WHAT THE EXERCISE ASKS | Without leaving out a single line, copy the records exactly.

DATA FOR THIS TASK |
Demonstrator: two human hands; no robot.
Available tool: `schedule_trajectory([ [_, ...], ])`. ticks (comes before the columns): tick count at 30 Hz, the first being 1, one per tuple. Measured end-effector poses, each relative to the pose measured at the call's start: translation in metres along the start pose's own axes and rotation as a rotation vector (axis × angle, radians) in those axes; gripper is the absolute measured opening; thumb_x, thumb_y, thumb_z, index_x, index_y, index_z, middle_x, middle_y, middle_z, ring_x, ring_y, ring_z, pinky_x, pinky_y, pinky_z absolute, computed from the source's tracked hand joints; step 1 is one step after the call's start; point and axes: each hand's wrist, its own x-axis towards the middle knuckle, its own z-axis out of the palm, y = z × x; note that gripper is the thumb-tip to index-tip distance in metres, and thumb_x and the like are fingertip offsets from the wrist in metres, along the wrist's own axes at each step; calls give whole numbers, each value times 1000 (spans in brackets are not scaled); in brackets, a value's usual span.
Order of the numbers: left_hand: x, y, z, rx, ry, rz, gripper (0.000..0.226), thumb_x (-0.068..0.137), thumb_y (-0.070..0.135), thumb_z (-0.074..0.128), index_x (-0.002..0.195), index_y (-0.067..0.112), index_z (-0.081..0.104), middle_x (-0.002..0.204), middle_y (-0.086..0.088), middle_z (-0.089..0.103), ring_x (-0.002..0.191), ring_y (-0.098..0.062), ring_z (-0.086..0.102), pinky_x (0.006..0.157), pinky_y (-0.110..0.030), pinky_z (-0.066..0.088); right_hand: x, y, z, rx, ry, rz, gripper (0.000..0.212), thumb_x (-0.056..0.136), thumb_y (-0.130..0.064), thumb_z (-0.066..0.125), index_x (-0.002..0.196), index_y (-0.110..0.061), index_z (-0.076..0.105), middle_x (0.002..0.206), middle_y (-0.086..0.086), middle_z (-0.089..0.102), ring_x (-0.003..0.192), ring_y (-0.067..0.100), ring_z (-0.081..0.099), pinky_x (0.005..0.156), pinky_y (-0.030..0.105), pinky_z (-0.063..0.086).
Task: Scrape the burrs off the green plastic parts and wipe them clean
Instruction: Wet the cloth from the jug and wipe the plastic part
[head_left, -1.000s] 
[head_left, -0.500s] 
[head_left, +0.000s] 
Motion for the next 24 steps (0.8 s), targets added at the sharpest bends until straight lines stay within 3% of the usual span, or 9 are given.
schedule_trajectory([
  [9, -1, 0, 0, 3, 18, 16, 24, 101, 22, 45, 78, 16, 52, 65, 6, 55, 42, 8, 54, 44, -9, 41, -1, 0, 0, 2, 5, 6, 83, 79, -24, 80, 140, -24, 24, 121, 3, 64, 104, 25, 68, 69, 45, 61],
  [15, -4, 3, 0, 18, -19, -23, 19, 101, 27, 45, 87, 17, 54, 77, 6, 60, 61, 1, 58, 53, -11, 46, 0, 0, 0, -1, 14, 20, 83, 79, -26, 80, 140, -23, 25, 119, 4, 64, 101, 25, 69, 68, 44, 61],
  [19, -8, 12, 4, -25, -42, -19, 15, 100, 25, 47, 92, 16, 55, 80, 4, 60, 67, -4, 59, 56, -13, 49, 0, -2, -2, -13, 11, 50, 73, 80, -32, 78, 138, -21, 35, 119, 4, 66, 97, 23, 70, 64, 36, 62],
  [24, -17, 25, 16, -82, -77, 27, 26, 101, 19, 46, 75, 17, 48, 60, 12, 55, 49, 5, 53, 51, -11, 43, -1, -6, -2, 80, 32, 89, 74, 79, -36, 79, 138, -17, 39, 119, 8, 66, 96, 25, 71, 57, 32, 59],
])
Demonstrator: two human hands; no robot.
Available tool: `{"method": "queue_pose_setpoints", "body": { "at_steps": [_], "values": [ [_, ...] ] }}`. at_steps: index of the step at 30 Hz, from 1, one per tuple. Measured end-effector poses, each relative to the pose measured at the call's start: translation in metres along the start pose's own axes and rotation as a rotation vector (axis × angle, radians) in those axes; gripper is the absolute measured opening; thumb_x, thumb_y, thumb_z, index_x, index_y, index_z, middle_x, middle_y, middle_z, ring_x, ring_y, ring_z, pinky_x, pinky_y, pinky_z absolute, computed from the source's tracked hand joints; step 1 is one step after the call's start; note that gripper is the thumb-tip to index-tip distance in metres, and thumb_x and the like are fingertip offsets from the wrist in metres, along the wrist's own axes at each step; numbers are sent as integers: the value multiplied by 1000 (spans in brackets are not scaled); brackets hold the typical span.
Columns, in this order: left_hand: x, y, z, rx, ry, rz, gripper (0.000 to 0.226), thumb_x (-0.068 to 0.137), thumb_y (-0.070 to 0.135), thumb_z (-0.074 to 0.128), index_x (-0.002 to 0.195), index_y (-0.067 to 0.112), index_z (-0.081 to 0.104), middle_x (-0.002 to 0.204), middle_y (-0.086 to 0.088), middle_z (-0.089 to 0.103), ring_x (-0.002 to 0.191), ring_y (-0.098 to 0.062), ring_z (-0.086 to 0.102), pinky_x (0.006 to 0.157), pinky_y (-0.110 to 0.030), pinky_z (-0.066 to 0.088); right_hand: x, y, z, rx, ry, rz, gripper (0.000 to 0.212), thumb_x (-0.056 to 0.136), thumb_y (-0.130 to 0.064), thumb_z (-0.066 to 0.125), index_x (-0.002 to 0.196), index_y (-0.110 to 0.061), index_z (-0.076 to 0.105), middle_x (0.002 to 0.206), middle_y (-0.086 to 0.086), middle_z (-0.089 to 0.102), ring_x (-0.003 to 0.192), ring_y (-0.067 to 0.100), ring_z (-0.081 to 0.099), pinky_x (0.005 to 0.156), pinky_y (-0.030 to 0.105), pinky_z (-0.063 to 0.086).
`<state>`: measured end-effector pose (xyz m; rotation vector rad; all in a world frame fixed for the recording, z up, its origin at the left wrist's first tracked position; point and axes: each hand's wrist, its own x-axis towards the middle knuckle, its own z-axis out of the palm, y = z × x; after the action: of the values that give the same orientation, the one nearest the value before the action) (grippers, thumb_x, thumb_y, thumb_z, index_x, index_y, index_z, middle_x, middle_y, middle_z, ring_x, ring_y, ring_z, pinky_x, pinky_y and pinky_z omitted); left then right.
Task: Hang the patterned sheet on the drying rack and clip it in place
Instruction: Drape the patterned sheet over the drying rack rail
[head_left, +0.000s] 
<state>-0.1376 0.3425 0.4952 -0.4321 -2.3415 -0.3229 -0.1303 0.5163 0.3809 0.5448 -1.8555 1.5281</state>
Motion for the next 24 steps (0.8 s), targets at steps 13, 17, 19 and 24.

TASK SOLUTION |
Demonstrator: two human hands; no robot.
Available tool: `schedule_trajectory([ [_, ...], ])`. ticks (comes before the columns): tick count at 30 Hz, the first being 1, one per tuple. Measured end-effector poses, each relative to the pose measured at the call's start: translation in metres along the start pose's own axes and rotation as a rotation vector (axis × angle, radians) in those axes; gripper is the absolute measured opening; thumb_x, thumb_y, thumb_z, index_x, index_y, index_z, middle_x, middle_y, middle_z, ring_x, ring_y, ring_z, pinky_x, pinky_y, pinky_z absolute, computed from the source's tracked hand joints; step 1 is one step after the call's start; point and axes: each hand's wrist, its own x-axis towards the middle knuckle, its own z-axis out of the palm, y = z × x; note that gripper is the thumb-tip to index-tip distance in metres, and thumb_x and the like are fingertip offsets from the wrist in metres, along the wrist's own axes at each step; calls give whole numbers, each value times 1000 (spans in brackets are not scaled); in brackets, a value's usual span.
Order of the numbers: left_hand: x, y, z, rx, ry, rz, gripper (0.000..0.226), thumb_x (-0.068..0.137), thumb_y (-0.070..0.135), thumb_z (-0.074..0.128), index_x (-0.002..0.195), index_y (-0.067..0.112), index_z (-0.081..0.104), middle_x (-0.002..0.204), middle_y (-0.086..0.088), middle_z (-0.089..0.103), ring_x (-0.002..0.191), ring_y (-0.098..0.062), ring_z (-0.086..0.102), pinky_x (0.006..0.157), pinky_y (-0.110..0.030), pinky_z (-0.066..0.088); right_hand: x, y, z, rx, ry, rz, gripper (0.000..0.212), thumb_x (-0.056..0.136), thumb_y (-0.130..0.064), thumb_z (-0.066..0.125), index_x (-0.002..0.196), index_y (-0.110..0.061), index_z (-0.076..0.105), middle_x (0.002..0.206), middle_y (-0.086..0.086), middle_z (-0.089..0.102), ring_x (-0.003..0.192), ring_y (-0.067..0.100), ring_z (-0.081..0.099), pinky_x (0.005..0.156), pinky_y (-0.030..0.105), pinky_z (-0.063..0.086).
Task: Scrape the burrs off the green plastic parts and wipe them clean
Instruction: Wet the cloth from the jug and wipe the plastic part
[head_left, -1.000s] 
[head_left, -0.500s] 
[head_left, +0.000s] 
Motion for the next 24 steps (0.8 s), targets added at the sharpest bends until straight lines stay within 3% of the usual span, or 9 are given.
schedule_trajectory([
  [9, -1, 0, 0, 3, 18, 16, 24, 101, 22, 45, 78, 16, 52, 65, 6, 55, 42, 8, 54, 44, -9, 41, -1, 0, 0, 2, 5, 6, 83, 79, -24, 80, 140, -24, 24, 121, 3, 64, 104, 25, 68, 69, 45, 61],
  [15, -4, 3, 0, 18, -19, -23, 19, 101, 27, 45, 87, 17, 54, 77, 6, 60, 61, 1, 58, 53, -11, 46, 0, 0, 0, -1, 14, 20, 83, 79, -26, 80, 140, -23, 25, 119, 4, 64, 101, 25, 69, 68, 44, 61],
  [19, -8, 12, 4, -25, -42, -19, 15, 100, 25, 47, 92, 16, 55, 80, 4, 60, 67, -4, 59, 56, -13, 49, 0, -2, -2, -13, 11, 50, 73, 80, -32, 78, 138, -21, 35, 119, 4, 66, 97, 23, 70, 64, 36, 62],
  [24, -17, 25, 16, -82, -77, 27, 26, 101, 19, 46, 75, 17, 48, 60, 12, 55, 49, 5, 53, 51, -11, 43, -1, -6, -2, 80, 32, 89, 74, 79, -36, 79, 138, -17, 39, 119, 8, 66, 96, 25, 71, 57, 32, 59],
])
Demonstrator: two human hands; no robot.
Available tool: `{"method": "queue_pose_setpoints", "body": { "at_steps": [_], "values": [ [_, ...] ] }}`. at_steps: index of the step at 30 Hz, from 1, one per tuple. Measured end-effector poses, each relative to the pose measured at the call's start: translation in metres along the start pose's own axes and rotation as a rotation vector (axis × angle, radians) in those axes; gripper is the absolute measured opening; thumb_x, thumb_y, thumb_z, index_x, index_y, index_z, middle_x, middle_y, middle_z, ring_x, ring_y, ring_z, pinky_x, pinky_y, pinky_z absolute, computed from the source's tracked hand joints; step 1 is one step after the call's start; note that gripper is the thumb-tip to index-tip distance in metres, and thumb_x and the like are fingertip offsets from the wrist in metres, along the wrist's own axes at each step; numbers are sent as integers: the value multiplied by 1000 (spans in brackets are not scaled); brackets hold the typical span.
Columns, in this order: left_hand: x, y, z, rx, ry, rz, gripper (0.000 to 0.226), thumb_x (-0.068 to 0.137), thumb_y (-0.070 to 0.135), thumb_z (-0.074 to 0.128), index_x (-0.002 to 0.195), index_y (-0.067 to 0.112), index_z (-0.081 to 0.104), middle_x (-0.002 to 0.204), middle_y (-0.086 to 0.088), middle_z (-0.089 to 0.103), ring_x (-0.002 to 0.191), ring_y (-0.098 to 0.062), ring_z (-0.086 to 0.102), pinky_x (0.006 to 0.157), pinky_y (-0.110 to 0.030), pinky_z (-0.066 to 0.088); right_hand: x, y, z, rx, ry, rz, gripper (0.000 to 0.212), thumb_x (-0.056 to 0.136), thumb_y (-0.130 to 0.064), thumb_z (-0.066 to 0.125), index_x (-0.002 to 0.196), index_y (-0.110 to 0.061), index_z (-0.076 to 0.105), middle_x (0.002 to 0.206), middle_y (-0.086 to 0.086), middle_z (-0.089 to 0.102), ring_x (-0.003 to 0.192), ring_y (-0.067 to 0.100), ring_z (-0.081 to 0.099), pinky_x (0.005 to 0.156), pinky_y (-0.030 to 0.105), pinky_z (-0.063 to 0.086).
`<state>`: measured end-effector pose (xyz m; rotation vector rad; all in a world frame fixed for the recording, z up, its origin at the left wrist's first tracked position; point and axes: each hand's wrist, its own x-axis towards the middle knuckle, its own z-axis out of the palm, y = z × x; after the action: of the values that give the same orientation, the one nearest the value before the action) (grippers, thumb_x, thumb_y, thumb_z, index_x, index_y, index_z, middle_x, middle_y, middle_z, ring_x, ring_y, ring_z, pinky_x, pinky_y and pinky_z omitted); left then right.
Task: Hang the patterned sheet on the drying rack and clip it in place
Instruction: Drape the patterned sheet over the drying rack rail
[head_left, +0.000s] 
<state>-0.1376 0.3425 0.4952 -0.4321 -2.3415 -0.3229 -0.1303 0.5163 0.3809 0.5448 -1.8555 1.5281</state>
Motion for the next 24 steps (0.8 s), targets at steps 13, 17, 19 and 24.

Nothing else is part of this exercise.